Morton Hall expected to be rebuilt by next fall

by Alexandra Steinberg | 5/2/17 2:05am


Following a fire last October, construction on Morton Hall is expected to conclude this summer.

by Hollye Swinehart / The Dartmouth

The reconstruction of Morton Hall dormitory following last fall’s fire is expected to finish this summer, according to associate dean of residential life Michael Wooten. The building will house 84 students and assistant director of residential education for East Wheelock Josiah Proietti this fall. Construction began soon after the Oct. 1 fire caused by an unattended hibachi-style grill on the roof that left the building uninhabitable.

Original plans to restore Morton expanded to include redesigning the building, which was originally constructed in the 1980s. The College’s Board of Trustees approved the renovation on March 3, according to the campus services website.

The residence hall, which had 67 beds and no elevator before the fire, will now have 84 beds and an elevator in the area that was previously a center stairwell, as well as common spaces on each floor and temperature controls in every room. By eliminating Morton’s former suite-style floor plan in favor of a layout of singles, singles with private baths and doubles, the College will house 17 additional students in Morton compared to the prior design. Morton will have more single rooms than before and the same number of singles with private baths, Wooten said.

The common spaces will accommodate approximately 25 students and will be used for First-Year Residential Experience meetings between undergraduate advisors and their residents as well as for resident studying.

The mechanical, electrical and fire protection systems and elevator shaft construction will continue this week, according to the campus services website.

Both Proietti and Wooten were involved in designing Morton, and both cited creating space for programming as a priority.

Wooten is optimistic about the expected results of the newly renovated Morton Hall. He said the mix of singles and double rooms will better suit student preferences and the common spaces will be conducive to a community atmosphere. Overall, it will be a “nicer space than it was before,” Wooten said.

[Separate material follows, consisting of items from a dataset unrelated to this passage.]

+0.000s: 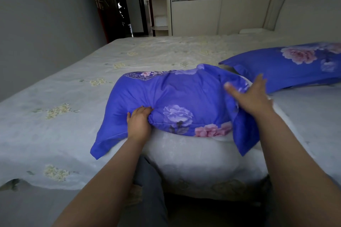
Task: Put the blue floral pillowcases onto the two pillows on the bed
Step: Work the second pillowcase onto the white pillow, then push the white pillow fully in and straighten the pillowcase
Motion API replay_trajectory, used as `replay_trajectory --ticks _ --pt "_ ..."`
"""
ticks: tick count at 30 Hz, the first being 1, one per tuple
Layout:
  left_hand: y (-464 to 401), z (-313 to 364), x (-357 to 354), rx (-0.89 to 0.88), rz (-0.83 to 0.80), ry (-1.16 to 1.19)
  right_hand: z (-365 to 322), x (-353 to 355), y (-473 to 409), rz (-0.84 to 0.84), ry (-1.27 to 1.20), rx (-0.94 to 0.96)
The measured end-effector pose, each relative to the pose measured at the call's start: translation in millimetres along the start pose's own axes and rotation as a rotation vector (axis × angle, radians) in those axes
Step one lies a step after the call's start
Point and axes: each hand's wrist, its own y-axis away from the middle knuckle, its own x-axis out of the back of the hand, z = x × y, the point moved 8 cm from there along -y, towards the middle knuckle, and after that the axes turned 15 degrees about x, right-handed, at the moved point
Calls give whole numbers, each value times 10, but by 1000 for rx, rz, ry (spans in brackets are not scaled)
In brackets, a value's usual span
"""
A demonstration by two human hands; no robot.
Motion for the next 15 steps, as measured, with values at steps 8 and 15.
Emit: replay_trajectory --ticks 8,15 --pt "-435 362 711 179 265 252 42 -655 332 48 -16 28" --pt "-1131 718 1032 142 102 783 -758 -821 873 537 -670 65"
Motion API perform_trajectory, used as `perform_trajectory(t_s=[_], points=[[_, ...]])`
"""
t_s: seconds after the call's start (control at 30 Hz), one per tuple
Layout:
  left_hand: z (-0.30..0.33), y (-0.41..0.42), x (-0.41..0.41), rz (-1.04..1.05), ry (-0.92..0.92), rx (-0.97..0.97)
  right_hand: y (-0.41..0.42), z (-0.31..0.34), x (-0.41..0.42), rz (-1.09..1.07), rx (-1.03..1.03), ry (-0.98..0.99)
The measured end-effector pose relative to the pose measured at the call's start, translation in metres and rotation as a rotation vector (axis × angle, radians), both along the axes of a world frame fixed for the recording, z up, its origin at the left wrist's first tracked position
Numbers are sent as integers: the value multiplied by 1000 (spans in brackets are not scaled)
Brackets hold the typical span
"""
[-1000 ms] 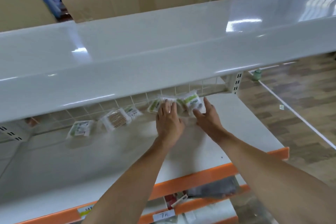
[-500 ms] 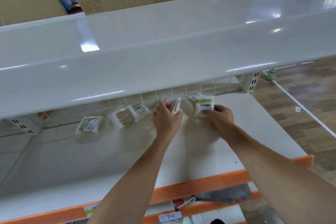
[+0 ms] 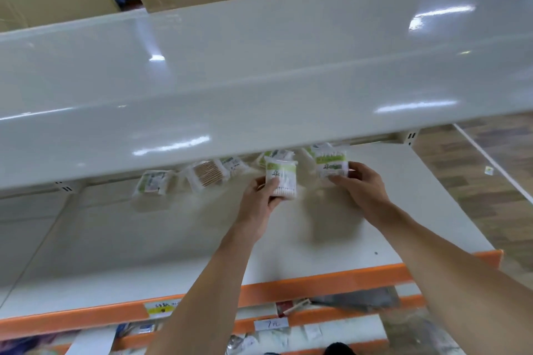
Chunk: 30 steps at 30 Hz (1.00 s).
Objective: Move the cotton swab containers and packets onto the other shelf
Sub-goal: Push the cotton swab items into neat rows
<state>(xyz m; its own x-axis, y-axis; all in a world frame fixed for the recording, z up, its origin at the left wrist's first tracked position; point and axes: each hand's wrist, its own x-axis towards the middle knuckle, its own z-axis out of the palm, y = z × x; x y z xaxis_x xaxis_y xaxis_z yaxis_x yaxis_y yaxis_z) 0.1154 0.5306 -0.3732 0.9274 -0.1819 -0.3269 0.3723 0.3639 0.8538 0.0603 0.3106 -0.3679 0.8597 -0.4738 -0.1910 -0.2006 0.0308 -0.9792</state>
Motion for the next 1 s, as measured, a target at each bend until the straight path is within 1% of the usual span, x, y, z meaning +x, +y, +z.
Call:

East Wheelock house professor Sergi Elizalde sees the construction daily from his residence’s living room window. While he said the noise of a construction site is not ideal, Elizalde was impressed with the speed and progress of the project.

“I don’t think it could be done any faster,” Elizalde said.

Students can choose to live in Morton during the fall term room draw.

Following the fire, Morton’s 67 residents and Proietti were displaced.

The College compensated all students who sought reuimbursement for the cost of their damaged belongings and relocated them to new rooms. Former UGA of Morton’s first and second floors Taringana Guranungo ’18 and UGA of Morton third and fourth floors Issa Sylla ’17 both said they received compensation for their damaged items. Morton fourth floor resident Lillian Zhao ’19 and third floor resident Ellen Smalley ’19 both said they were initially told they would need insurance to cover the damages.

The College’s dearth of housing accommodations caused some Morton residents to be placed in “creative” situations and “non-traditional beds” after the fire, Wooten said. Some students were housed in converted lounges or other residences on campus typically used for graduate students or new faculty members. Some of the displaced students are still residing in these spaces.

Proietti said that Morton’s vacancy made the East Wheelock community quieter and negatively impacted revenue at the East Wheelock snack bar.

Elizalde said the dispersal of the former Morton Hall residents across campus slightly decreased participation in house events.

After the fire, Guranungo and Sylla lived in a converted McCulloch Hall lounge for the remainder of the fall term. Guranungo then moved to North Fayerweather Hall to serve as a UGA there for the winter and spring terms. Sylla became a UGA for Fahey Hall.

Guranungo said he stopped thinking about the fire during winter term and does not resent the students who started the fire.

“As for me, it’s kind of a thing of the past, at this point,” Guranungo said. “And even some of my residents, they forgot about it. Some of them were off last term, and when they came back, it was like it didn’t really happen. For some, maybe it’s different.”

Zhao said that the initial effects of the fire caused a “major disruption academically,” but now tells the story of the fire as a unique experience.

“At this point, it’s kind of one of those stories you tell and people say, ‘Wow, that’s really wild,’” Zhao said.

Sylla said although moving multiple times in his senior year was difficult, the Morton fire does not still impact him. Sylla also mentioned he is thankful that all Morton Hall residents were safe and that most material possessions lost were replaceable.

“I wouldn’t put [the fire] down as one of the major things that impacted my senior year because I’m just very grateful nobody was hurt, and the things that we lost were, more or less, replaceable,” Sylla said.

Sylla also said that while some of the initial housing conditions were “unfavorable” for some residents after the fire, such as living in the basement of French Hall, most of his former residents moved to “better” accommodations than than their initial housing.

Guranungo’s main concern is whether the construction will be finished by the fall.

If assigned to be a Morton UGA next year, Guranungo said he had no reservations about moving back into the building because it would be a new and renovated space. Proietti, who will be moving back into Morton Hall upon the completion of the renovation, voiced similar sentiments.